Paul Henning ’98 didn’t set out to be a professional musician. “I swore up and down I wasn’t going to be a music major or study music—but then, look what I did!” he says.

He moved to Los Angeles where he made a lot of phone calls looking for work as a session player, orchestrator, or proofreader of musical scores—and ended up working with John Williams on the music for Star Wars: The Force Awakens.

Over the course of 60 years, John Williams has scored over 100 films and taken home five Oscars. All his scores, Henning says, start with Williams at the piano with a pad of score paper, writing out everything by hand.

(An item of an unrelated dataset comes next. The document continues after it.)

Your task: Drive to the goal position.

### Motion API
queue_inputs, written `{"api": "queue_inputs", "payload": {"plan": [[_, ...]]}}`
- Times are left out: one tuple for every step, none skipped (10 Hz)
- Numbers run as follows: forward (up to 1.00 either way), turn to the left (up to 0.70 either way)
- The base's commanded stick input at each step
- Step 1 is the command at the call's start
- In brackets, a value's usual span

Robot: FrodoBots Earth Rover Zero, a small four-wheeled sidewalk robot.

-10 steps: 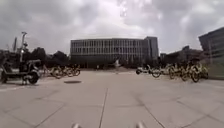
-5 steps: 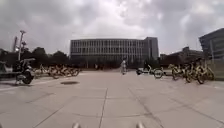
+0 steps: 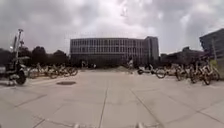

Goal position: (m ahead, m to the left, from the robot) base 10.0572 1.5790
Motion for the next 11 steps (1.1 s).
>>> {"api": "queue_inputs", "payload": {"plan": [[0.60,0.00],[0.60,0.00],[0.60,0.00],[0.60,0.00],[0.60,0.00],[0.60,0.00],[0.60,0.00],[0.60,0.00],[0.60,0.00],[0.60,0.00],[0.60,0.00]]}}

“These sketches are very complete,” Henning says, with all the parts for woodwinds, horns, strings, piano, and percussion written out “down to the tiniest detail.”

“Williams writes this incredibly complex and amazing music that he doesn’t hear until it gets to the scoring stage,” Henning says. “It’s just in his head and there’s not many people who can do that anymore.”

As a first step towards a final score, Henning engraves the sketches using software before completing final orchestrations. From there, the score passes through many hands, returning multiple times to Henning for proofing and fine-tuning of the orchestration. Henning continues to work with the Academy Award-winning composer, most recently on BFG, the film adaptation of the beloved Roald Dahl story.

Henning is an aspiring composer himself. He’s written the score for a film, The Town that Was, and is about to release an album of original orchestral music. Called Breaking Through, the compositions feature Henning on his first instrument, piano.

As if that weren’t enough, Henning is also a successful studio musician. He’s played violin on Barbra Streisand and Neil Young albums, a slew of TV shows such as Family Guy, as well as the songs in Frozen and the latest Ice Age and X-Men films.


Henning was well prepared for session work. The fifth-generation Pullmanite started on piano when he was 8, and studied violin with WSU associate professor Meredith Arksey when he was a teen. Despite that, Henning planned to go into civil engineering until a flute player friend he met at Alive! new student orientation encouraged him to take music classes. Henning and Amanda (Bullock) Grider ’98 played in marching band and Crimson Company together.

“It was her friendship at Alive! that helped me make the decision to go into music,” Henning says.

Even with all his experience, Henning says sessions are still extremely demanding.

“You are usually sight-reading everything” at recording sessions, “and the music is sometimes ferociously difficult. Sometimes almost to the point of panic: How am I going to get this in the next 10 seconds?

“But then they say, ‘OK, violins, here we go,’ and you have to pick it up and just nail it.”